● Problem description
Look for the string "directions" in the listing. Copy each line that has it.

● Dataset content
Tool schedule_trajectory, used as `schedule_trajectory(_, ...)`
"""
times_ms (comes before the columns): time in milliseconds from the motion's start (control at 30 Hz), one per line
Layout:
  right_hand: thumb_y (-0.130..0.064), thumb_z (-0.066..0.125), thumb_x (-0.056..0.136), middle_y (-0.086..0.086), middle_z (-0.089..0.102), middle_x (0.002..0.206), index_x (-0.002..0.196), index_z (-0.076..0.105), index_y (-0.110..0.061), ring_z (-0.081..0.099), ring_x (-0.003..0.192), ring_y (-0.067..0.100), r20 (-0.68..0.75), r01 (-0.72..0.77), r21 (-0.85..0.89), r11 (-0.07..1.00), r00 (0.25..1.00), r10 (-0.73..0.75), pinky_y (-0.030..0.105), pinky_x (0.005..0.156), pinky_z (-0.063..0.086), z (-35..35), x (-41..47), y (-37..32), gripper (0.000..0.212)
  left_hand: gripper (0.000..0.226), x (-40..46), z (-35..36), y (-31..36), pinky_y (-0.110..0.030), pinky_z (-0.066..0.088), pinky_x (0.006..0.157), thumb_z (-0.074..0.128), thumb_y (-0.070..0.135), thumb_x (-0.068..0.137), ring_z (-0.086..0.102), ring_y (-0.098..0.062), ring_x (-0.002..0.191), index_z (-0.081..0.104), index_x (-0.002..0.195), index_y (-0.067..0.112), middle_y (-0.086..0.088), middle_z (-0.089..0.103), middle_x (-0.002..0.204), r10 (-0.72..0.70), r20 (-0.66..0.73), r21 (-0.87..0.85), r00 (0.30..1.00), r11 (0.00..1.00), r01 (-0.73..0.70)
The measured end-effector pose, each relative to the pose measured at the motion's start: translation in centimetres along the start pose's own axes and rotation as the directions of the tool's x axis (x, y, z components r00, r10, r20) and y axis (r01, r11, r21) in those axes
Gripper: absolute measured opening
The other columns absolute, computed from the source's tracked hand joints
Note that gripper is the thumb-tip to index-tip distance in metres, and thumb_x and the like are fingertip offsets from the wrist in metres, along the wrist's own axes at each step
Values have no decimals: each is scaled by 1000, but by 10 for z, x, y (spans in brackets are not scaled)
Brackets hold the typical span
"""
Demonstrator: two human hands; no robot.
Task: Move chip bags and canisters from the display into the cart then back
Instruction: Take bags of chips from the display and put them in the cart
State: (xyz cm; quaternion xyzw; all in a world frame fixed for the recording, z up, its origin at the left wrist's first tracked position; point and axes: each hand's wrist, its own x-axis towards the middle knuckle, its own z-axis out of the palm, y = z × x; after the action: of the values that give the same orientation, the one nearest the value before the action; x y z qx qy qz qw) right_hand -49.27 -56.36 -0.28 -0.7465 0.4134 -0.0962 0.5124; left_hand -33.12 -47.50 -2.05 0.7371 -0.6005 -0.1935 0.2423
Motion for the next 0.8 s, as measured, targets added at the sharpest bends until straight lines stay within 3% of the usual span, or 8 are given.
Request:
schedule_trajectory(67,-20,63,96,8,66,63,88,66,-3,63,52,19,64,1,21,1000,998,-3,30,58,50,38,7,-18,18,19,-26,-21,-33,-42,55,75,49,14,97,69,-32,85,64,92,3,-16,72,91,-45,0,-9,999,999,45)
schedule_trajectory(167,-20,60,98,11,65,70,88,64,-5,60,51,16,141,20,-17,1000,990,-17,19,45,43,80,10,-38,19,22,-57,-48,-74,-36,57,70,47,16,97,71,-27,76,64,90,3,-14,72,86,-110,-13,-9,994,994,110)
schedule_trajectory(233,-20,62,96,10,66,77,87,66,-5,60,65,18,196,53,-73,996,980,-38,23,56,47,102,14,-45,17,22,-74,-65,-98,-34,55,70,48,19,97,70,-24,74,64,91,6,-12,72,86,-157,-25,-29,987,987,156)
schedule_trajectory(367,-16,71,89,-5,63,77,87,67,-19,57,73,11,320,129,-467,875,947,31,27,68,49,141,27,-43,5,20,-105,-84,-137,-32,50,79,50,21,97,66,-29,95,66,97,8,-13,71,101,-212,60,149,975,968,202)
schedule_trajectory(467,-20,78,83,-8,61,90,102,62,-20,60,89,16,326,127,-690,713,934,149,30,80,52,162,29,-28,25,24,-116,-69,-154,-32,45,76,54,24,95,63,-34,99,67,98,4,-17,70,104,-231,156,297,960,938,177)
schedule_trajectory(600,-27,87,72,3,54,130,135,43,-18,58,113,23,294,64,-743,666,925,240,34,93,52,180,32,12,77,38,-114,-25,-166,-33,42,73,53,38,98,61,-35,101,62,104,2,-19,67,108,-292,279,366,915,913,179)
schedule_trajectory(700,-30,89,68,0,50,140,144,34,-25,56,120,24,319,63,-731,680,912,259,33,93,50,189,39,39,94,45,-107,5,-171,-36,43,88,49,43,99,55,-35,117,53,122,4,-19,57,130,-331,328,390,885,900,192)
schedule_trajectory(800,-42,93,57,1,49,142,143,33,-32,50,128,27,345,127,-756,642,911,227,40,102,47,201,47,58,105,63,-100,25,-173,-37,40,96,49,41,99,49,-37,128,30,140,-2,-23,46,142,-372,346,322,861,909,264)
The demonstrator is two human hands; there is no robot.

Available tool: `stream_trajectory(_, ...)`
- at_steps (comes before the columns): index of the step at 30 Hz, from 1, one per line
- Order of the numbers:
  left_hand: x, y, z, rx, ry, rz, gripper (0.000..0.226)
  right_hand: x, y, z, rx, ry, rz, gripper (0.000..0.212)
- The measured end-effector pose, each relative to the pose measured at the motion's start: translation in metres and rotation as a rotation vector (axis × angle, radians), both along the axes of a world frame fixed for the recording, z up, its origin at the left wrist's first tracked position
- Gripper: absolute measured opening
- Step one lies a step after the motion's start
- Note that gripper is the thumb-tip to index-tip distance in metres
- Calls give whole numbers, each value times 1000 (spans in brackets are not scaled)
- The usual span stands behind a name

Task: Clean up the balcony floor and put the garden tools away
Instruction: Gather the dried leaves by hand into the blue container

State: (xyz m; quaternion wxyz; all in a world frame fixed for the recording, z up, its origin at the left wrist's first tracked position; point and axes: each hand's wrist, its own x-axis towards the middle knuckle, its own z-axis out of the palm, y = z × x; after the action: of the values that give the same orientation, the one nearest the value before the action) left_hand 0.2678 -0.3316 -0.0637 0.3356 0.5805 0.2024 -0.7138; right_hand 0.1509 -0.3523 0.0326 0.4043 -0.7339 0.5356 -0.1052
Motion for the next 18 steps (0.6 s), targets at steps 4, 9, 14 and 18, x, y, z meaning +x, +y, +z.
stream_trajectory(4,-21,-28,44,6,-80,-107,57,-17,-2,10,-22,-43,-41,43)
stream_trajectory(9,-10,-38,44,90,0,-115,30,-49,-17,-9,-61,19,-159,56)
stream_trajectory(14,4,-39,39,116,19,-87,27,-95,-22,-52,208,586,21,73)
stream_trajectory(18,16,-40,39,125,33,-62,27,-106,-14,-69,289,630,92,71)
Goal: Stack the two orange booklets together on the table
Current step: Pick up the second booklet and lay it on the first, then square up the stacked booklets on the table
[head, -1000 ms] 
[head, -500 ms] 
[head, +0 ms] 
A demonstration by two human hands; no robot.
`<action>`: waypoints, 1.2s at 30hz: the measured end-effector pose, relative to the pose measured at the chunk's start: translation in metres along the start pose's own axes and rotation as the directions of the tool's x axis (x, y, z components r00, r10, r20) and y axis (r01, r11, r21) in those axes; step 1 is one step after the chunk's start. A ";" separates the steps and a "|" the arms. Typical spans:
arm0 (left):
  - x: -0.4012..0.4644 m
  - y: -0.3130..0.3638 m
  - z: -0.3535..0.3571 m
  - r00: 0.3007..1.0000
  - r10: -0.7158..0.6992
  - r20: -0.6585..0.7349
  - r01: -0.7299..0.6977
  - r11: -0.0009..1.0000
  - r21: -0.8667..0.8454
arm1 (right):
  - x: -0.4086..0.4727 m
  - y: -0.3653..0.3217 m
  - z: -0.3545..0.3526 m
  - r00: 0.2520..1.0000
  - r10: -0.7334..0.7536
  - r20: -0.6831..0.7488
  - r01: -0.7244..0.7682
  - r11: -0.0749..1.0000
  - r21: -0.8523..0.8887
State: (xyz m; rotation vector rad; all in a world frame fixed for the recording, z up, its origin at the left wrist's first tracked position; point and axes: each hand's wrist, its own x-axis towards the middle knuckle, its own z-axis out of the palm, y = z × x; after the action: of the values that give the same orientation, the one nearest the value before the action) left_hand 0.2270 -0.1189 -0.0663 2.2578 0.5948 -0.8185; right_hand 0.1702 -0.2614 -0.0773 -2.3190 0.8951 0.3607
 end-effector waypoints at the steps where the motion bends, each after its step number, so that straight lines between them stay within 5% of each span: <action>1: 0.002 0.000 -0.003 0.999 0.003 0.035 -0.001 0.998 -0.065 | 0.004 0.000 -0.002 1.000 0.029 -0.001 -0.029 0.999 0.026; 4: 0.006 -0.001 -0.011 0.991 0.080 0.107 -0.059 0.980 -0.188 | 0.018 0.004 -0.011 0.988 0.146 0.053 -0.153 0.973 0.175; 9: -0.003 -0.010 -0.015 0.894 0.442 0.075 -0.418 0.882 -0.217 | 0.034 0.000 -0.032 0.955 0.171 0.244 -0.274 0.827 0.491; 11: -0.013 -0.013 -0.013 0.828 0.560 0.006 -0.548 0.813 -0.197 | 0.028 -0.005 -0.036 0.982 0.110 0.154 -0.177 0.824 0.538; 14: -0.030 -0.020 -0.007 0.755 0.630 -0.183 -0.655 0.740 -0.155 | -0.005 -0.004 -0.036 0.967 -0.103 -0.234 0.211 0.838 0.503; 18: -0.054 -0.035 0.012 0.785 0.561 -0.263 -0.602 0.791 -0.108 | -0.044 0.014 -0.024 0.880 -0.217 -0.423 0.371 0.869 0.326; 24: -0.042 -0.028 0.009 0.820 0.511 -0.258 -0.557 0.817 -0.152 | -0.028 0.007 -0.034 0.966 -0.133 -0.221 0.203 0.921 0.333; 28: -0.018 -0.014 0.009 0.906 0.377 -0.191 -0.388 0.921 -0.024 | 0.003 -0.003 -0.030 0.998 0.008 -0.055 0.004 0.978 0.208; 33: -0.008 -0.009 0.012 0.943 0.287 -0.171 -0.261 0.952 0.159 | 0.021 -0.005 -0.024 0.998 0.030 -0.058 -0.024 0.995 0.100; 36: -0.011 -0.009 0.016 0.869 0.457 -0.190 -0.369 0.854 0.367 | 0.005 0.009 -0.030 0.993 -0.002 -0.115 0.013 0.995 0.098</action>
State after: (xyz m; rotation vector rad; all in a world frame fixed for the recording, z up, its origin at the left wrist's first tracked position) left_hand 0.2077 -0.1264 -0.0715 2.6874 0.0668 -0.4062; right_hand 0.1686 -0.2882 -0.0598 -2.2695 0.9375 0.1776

● Result below
The measured end-effector pose, each relative to the pose measured at the motion's start: translation in centimetres along the start pose's own axes and rotation as the directions of the tool's x axis (x, y, z components r00, r10, r20) and y axis (r01, r11, r21) in those axes
`<action>`: waypoints, 1.2s at 30hz: the measured end-effector pose, relative to the pose measured at the chunk's start: translation in metres along the start pose's own axes and rotation as the directions of the tool's x axis (x, y, z components r00, r10, r20) and y axis (r01, r11, r21) in those axes; step 1 is one step after the chunk's start. A ";" separates the steps and a "|" the arms. Typical spans:

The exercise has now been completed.